What the task asks: What's needed is an exact copy of all the data below, without pictures.

Data:
- Opening Delimiter -

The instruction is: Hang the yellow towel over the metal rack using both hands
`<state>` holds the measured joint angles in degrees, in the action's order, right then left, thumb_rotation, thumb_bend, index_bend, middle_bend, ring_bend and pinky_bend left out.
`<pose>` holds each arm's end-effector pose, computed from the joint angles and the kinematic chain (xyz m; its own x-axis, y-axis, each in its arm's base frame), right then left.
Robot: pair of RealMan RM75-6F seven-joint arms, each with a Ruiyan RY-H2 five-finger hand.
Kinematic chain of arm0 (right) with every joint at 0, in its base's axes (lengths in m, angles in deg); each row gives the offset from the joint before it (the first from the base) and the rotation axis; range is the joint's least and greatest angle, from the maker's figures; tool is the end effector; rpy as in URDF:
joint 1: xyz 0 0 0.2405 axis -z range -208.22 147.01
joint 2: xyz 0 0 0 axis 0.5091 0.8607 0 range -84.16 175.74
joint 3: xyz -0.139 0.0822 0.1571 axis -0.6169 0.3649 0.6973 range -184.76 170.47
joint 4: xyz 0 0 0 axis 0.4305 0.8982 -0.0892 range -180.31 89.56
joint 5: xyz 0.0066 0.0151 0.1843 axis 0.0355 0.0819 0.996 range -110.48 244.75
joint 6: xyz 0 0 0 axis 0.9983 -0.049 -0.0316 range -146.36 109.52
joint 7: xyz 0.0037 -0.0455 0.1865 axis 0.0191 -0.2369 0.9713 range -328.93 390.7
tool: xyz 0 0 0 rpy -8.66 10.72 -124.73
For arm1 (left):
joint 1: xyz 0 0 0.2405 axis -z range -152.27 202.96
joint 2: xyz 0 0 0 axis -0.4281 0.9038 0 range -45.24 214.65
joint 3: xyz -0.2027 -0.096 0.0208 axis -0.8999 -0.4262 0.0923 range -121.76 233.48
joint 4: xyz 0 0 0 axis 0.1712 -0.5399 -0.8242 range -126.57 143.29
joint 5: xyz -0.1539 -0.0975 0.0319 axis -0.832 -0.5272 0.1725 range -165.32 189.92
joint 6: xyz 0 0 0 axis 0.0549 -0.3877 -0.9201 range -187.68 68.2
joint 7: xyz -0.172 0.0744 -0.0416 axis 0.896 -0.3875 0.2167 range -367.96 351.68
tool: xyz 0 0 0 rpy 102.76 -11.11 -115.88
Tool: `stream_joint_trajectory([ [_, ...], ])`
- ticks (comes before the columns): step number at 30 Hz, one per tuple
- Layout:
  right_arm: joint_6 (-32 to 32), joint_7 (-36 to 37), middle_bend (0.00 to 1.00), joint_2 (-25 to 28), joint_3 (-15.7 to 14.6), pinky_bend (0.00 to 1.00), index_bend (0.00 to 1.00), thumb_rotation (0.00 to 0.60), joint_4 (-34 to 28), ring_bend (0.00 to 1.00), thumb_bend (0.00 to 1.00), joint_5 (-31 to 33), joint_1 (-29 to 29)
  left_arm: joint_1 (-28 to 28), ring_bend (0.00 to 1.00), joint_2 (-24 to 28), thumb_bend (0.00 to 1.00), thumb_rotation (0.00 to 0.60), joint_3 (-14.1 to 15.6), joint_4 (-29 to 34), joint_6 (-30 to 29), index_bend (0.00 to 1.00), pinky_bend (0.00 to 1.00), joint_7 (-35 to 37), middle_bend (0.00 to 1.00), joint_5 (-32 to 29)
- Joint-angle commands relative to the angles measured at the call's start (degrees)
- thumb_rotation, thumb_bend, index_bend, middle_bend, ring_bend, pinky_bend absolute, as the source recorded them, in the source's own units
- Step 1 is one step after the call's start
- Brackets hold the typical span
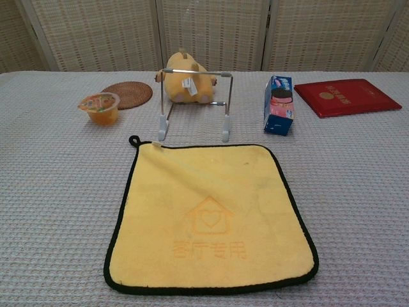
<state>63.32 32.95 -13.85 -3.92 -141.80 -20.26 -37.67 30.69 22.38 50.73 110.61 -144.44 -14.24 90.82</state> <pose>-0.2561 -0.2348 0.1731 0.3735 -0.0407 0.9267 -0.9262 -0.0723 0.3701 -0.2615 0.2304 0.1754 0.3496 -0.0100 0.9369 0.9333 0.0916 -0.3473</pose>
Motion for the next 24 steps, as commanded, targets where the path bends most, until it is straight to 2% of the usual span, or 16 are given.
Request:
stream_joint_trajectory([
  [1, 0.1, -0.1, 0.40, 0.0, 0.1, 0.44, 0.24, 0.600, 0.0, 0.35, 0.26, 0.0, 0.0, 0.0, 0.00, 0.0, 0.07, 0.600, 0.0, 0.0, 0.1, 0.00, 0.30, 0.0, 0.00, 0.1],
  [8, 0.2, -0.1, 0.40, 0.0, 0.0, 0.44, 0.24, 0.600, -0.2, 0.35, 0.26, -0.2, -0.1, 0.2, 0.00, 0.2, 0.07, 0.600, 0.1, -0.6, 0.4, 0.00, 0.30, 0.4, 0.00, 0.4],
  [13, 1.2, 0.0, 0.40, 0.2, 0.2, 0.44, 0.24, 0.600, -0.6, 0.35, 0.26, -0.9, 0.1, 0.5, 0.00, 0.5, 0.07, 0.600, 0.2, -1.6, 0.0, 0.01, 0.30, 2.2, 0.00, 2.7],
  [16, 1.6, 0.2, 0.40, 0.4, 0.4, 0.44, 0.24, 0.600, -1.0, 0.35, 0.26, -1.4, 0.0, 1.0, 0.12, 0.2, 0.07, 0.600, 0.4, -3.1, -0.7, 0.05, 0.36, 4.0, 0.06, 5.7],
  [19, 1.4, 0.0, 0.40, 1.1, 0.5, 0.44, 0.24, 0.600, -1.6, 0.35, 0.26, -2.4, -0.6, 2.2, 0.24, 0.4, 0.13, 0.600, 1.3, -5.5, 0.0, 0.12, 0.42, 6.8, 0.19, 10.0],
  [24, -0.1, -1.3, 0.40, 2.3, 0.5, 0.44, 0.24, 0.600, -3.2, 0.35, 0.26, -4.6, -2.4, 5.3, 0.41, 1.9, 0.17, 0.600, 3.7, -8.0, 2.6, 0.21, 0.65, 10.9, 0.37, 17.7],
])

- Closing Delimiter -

Solution below:
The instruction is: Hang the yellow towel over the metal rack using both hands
`<state>` holds the measured joint angles in degrees, in the action's order, right then left, thumb_rotation, thumb_bend, index_bend, middle_bend, ring_bend and pinky_bend left out.
`<pose>` holds each arm's end-effector pose, computed from the joint angles and the kinematic chain (xyz m; its own x-axis, y-axis, each in its arm's base frame), right then left.
Robot: pair of RealMan RM75-6F seven-joint arms, each with a Ruiyan RY-H2 five-finger hand.
Kinematic chain of arm0 (right) with every joint at 0, in its base's axes (lengths in m, angles in deg); each row gives the offset from the joint before it (the first from the base) and the rotation axis; range is the joint's least and greatest angle, from the maker's figures; tool is the end effector; rpy as in URDF:
joint 1: xyz 0 0 0.2405 axis -z range -208.22 147.01
joint 2: xyz 0 0 0 axis 0.5091 0.8607 0 range -84.16 175.74
joint 3: xyz -0.139 0.0822 0.1571 axis -0.6169 0.3649 0.6973 range -184.76 170.47
joint 4: xyz 0 0 0 axis 0.4305 0.8982 -0.0892 range -180.31 89.56
joint 5: xyz 0.0066 0.0151 0.1843 axis 0.0355 0.0819 0.996 range -110.48 244.75
joint 6: xyz 0 0 0 axis 0.9983 -0.049 -0.0316 range -146.36 109.52
joint 7: xyz 0.0037 -0.0455 0.1865 axis 0.0191 -0.2369 0.9713 range -328.93 390.7
tool: xyz 0 0 0 rpy -8.66 10.72 -124.73
For arm1 (left):
joint 1: xyz 0 0 0.2405 axis -z range -152.27 202.96
joint 2: xyz 0 0 0 axis -0.4281 0.9038 0 range -45.24 214.65
joint 3: xyz -0.2027 -0.096 0.0208 axis -0.8999 -0.4262 0.0923 range -121.76 233.48
joint 4: xyz 0 0 0 axis 0.1712 -0.5399 -0.8242 range -126.57 143.29
joint 5: xyz -0.1539 -0.0975 0.0319 axis -0.832 -0.5272 0.1725 range -165.32 189.92
joint 6: xyz 0 0 0 axis 0.0549 -0.3877 -0.9201 range -187.68 68.2
joint 7: xyz -0.172 0.0744 -0.0416 axis 0.896 -0.3875 0.2167 range -367.96 351.68
tool: xyz 0 0 0 rpy 102.76 -11.11 -115.88
Tool: `stream_joint_trajectory([ [_, ...], ])`
- ticks (comes before the columns): step number at 30 Hz, one per tuple
- Layout:
  right_arm: joint_6 (-32 to 32), joint_7 (-36 to 37), middle_bend (0.00 to 1.00), joint_2 (-25 to 28), joint_3 (-15.7 to 14.6), pinky_bend (0.00 to 1.00), index_bend (0.00 to 1.00), thumb_rotation (0.00 to 0.60), joint_4 (-34 to 28), ring_bend (0.00 to 1.00), thumb_bend (0.00 to 1.00), joint_5 (-31 to 33), joint_1 (-29 to 29)
  left_arm: joint_1 (-28 to 28), ring_bend (0.00 to 1.00), joint_2 (-24 to 28), thumb_bend (0.00 to 1.00), thumb_rotation (0.00 to 0.60), joint_3 (-14.1 to 15.6), joint_4 (-29 to 34), joint_6 (-30 to 29), index_bend (0.00 to 1.00), pinky_bend (0.00 to 1.00), joint_7 (-35 to 37), middle_bend (0.00 to 1.00), joint_5 (-32 to 29)
- Joint-angle commands relative to the angles measured at the call's start (degrees)
- thumb_rotation, thumb_bend, index_bend, middle_bend, ring_bend, pinky_bend absolute, as the source recorded them, in the source's own units
- Step 1 is one step after the call's start
- Brackets hold the typical span
<state>63.32 32.95 -13.85 -3.92 -141.80 -20.26 -37.67 30.69 22.38 50.73 110.61 -144.44 -14.24 90.82</state> <pose>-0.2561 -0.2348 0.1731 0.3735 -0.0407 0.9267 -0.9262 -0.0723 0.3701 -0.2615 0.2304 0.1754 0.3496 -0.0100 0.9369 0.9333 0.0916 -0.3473</pose>
Motion for the next 24 steps, as commanded, targets where the path bends most, until it is straight to 2% of the usual span, or 16 are given.
Request:
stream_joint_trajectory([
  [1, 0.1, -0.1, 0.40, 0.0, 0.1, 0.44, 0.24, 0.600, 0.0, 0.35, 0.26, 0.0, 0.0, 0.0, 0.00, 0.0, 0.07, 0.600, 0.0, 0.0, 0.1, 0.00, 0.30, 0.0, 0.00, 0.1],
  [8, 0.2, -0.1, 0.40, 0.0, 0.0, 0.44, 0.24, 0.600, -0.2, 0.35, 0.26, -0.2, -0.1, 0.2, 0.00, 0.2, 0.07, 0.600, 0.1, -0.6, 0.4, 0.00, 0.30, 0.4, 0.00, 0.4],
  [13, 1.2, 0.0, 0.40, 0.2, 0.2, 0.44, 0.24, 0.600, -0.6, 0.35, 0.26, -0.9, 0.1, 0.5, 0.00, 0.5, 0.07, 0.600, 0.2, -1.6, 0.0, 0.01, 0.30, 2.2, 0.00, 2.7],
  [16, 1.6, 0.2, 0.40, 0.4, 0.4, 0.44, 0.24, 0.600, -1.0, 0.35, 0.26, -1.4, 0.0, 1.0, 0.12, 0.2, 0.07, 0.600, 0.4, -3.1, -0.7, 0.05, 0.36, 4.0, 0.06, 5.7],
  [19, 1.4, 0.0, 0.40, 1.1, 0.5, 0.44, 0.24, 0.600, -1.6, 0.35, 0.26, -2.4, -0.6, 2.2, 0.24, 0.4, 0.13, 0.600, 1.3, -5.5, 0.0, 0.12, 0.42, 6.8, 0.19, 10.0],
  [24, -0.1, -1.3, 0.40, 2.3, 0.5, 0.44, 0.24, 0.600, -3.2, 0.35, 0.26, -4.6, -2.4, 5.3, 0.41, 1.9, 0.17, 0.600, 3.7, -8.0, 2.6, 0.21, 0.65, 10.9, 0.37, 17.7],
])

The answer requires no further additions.